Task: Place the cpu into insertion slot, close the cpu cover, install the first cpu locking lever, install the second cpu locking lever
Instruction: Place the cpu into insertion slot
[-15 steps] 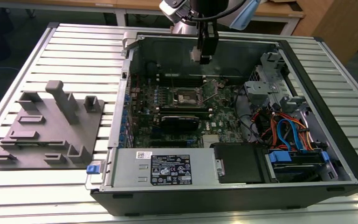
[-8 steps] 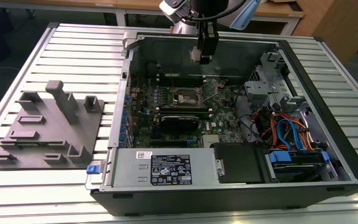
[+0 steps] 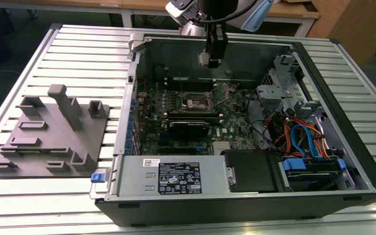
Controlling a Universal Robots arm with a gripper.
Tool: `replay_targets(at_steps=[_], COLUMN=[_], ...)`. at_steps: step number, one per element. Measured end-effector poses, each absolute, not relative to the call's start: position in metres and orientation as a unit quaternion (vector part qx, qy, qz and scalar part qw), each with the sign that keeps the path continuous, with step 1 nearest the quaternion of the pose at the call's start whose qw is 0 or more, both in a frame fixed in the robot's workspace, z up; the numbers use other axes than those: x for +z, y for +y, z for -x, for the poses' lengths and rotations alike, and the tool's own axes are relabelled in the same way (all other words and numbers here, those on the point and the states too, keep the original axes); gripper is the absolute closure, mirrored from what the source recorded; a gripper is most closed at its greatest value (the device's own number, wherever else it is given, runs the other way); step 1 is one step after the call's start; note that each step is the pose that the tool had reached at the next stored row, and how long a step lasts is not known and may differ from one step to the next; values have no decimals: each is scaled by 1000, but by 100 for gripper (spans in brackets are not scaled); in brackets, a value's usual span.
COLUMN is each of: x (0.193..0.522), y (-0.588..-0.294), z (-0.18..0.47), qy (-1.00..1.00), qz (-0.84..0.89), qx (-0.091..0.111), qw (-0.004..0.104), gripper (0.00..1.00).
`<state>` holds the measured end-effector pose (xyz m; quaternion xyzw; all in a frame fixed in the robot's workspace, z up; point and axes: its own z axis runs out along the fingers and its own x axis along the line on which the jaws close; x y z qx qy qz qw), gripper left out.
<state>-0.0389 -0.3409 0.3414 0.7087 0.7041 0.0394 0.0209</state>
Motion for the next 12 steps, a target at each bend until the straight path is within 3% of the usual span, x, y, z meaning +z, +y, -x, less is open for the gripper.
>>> replay_targets(at_steps=[12], x=[323], y=[-341], z=[44], qy=[710], qz=[-703], qx=[39], qw=[20], gripper=[46])
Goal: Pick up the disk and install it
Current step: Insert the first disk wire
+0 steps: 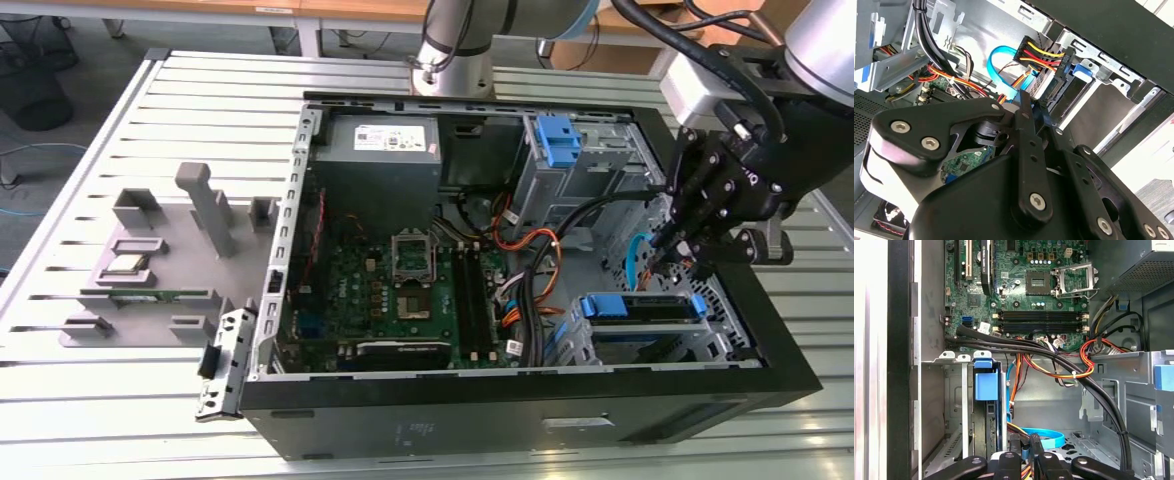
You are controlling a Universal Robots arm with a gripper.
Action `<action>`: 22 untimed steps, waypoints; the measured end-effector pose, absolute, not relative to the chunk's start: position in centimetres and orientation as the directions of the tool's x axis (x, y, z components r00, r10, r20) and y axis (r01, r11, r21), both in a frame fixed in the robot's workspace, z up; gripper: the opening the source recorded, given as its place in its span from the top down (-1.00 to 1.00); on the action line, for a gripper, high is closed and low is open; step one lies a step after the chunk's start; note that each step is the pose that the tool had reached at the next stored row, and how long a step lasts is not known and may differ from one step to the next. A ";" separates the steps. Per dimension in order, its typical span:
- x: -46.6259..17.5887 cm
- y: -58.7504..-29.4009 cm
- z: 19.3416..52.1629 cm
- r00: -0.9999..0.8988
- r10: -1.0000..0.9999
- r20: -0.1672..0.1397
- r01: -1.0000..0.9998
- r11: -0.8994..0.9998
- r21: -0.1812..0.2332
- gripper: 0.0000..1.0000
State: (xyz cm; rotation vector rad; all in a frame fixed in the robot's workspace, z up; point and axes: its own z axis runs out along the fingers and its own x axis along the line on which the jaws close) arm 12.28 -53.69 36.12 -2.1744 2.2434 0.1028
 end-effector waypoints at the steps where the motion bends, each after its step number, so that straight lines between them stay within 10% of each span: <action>1: 12.3 -53.7 36.1 -0.032 -0.998 -0.057 -0.999 0.030 0.036 0.61; 22: 12.1 -53.7 36.1 -0.032 -0.998 -0.057 -0.999 0.030 0.027 0.68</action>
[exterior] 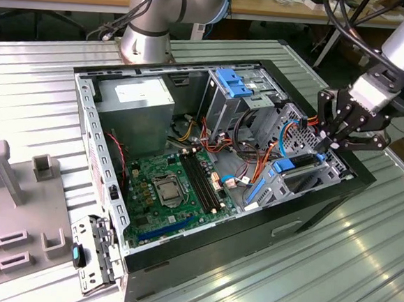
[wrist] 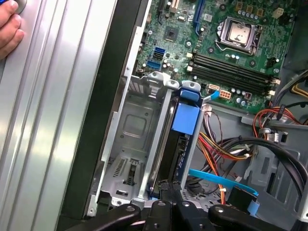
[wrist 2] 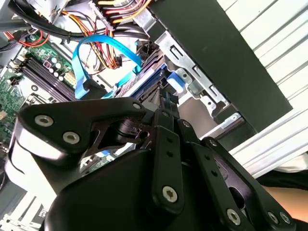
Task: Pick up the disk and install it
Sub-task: 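Insert the first disk wire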
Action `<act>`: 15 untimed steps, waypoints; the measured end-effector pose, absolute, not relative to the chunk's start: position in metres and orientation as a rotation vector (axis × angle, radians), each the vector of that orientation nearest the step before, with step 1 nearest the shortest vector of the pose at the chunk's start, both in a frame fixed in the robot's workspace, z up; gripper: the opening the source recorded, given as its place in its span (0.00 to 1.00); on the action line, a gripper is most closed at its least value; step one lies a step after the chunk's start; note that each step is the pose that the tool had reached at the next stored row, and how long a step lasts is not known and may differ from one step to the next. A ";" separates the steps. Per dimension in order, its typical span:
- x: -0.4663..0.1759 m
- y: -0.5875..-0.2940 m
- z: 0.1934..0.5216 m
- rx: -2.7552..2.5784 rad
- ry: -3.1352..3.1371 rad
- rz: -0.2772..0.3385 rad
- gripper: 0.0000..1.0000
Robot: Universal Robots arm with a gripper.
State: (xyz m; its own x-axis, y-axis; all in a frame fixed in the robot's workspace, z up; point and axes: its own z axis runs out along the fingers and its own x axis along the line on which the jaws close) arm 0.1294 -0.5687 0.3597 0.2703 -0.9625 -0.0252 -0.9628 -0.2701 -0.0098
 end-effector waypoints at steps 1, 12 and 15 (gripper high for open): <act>0.131 -0.568 0.360 -2.493 1.874 0.022 0.11; 0.137 -0.564 0.372 -2.586 1.745 0.024 0.11; 0.137 -0.563 0.372 -2.640 1.662 0.025 0.11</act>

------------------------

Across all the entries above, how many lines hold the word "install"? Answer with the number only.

3